Germany’s DAX fell the most, shedding 1.4 percent, dragged lower by a 8 percent drop in Rheinmetall after the defence firm’s outlook for profit margin and free cash flow in 2026 fell short of some analyst forecasts.

The decline also pulled the broader defense sector down 1.8 percent, while the industrial sector fell 1.2 percent.

Iran’s military command said the world should be prepared for oil to hit USD200 a barrel, as three more ships came under attack in the blockaded Gulf, while Tehran fired at Israel and targets across the region.

Those events came in sharp contrast to Tuesday’s de-escalation hopes sparked by comments by US President Donald Trump that the war was nearly over, which helped the STOXX 600 log its best day since April 2025.

The International Energy Agency (IEA) agreed to release 400 million barrels of oil, the largest such move in its history, to try to restrain soaring crude prices, which continued their upward march. Energy stocks were the biggest gainers on the STOXX 600, up 1.6 percent.

“Even where actions can provide near-term relief, the dominant driver for sustained (oil) price normalization remains confidence in safe passage and the operational ability for tankers to resume regular transit,” said

Laura Cooper, global investment strategist and head of macro credit at Nuveen.

“Policy steps may not be sufficient if physical flows aren’t credibly restored.”

The war has disrupted key shipping routes through the Strait of Hormuz, which carries one-fifth of the global oil trade, lifting oil prices and raising the risk of a price shock.
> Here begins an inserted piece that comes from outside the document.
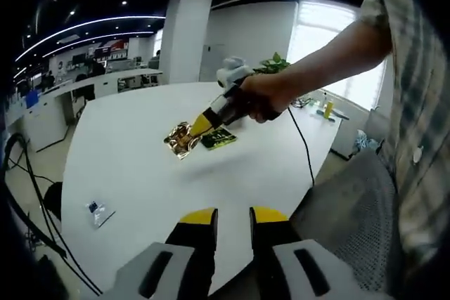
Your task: Arrange the skincare products in the storage area until every visible bottle or jar stands upright without overlapping.
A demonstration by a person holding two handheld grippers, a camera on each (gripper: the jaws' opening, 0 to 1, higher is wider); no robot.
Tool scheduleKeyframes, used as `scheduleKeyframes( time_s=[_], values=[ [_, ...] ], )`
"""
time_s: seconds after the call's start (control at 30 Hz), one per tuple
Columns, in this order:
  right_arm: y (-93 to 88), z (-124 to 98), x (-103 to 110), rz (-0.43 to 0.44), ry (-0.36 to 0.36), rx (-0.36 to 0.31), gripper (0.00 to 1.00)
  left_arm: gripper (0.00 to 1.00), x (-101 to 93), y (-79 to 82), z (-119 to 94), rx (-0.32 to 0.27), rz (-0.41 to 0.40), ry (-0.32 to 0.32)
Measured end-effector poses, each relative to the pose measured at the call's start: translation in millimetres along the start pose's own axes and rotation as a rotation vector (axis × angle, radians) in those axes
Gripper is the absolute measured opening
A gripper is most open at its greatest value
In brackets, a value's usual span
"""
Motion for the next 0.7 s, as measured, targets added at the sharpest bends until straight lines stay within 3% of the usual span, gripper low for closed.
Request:
scheduleKeyframes(
  time_s=[0.7],
  values=[
    [24.2, 3.3, -32.9, 0.011, -0.074, 0.028, 0.0, 0.18, 3.4, -7.0, 5.1, 0.058, 0.001, 0.022]
  ],
)
Point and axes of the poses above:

The STOXX 600 has shed 5 percent from its late February record high.

European Central Bank policymakers acknowledged the economic risk from surging oil prices and promised swift action if they thought higher inflation was at risk of getting entrenched.
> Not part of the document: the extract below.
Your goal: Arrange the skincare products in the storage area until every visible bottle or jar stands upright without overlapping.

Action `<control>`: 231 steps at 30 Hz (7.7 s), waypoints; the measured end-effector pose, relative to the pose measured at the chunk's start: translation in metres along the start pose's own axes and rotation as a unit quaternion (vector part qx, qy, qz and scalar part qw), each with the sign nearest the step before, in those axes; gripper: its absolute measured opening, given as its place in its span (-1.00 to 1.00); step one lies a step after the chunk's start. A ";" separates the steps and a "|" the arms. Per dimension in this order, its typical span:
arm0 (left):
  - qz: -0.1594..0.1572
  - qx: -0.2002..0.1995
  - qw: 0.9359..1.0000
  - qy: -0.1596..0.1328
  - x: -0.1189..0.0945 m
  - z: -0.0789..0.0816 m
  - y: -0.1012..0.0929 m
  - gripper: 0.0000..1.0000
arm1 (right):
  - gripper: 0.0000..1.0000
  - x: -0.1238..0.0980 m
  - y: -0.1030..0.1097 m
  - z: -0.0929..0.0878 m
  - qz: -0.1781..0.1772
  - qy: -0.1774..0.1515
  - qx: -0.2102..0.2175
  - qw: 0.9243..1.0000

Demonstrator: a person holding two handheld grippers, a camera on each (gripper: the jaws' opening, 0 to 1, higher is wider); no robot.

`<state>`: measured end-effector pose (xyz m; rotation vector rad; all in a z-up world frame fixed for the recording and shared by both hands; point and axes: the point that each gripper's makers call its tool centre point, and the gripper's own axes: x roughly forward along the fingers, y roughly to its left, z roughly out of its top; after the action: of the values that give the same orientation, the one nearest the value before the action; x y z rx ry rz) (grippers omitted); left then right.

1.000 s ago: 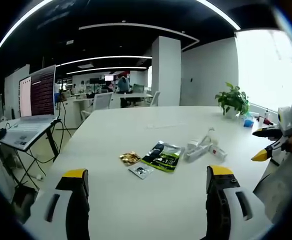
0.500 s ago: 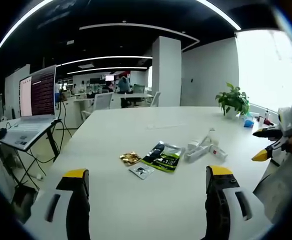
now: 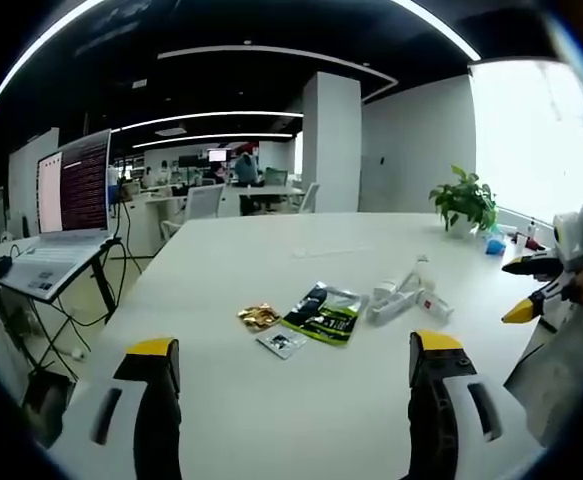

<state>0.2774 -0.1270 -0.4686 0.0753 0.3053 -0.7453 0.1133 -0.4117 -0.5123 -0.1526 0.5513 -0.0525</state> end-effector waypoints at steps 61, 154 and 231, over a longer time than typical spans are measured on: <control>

Money markets are pricing in an interest rate hike this year, compared to a slight cut before the conflict began, per LSEG-compiled data.

Barclays warned the STOXX 600 could fall to about 550 points if oil prices stay near USD100 a barrel.

Banks, among the worst hit in the selloff, lost another 0.6 percent.

Among others, Legal & General shares declined 6.8 percent after the insurer missed annual profit expectations.

On the flip side, Balfour Beatty forecast a high-single-digit percentage rise in 2026 profit from operations, sending the construction group about 9 percent higher.

On the macro front, German inflation eased slightly in February to 2.0 percent, while US inflation ticked up in line with estimates in February, but was overshadowed by the Iran war.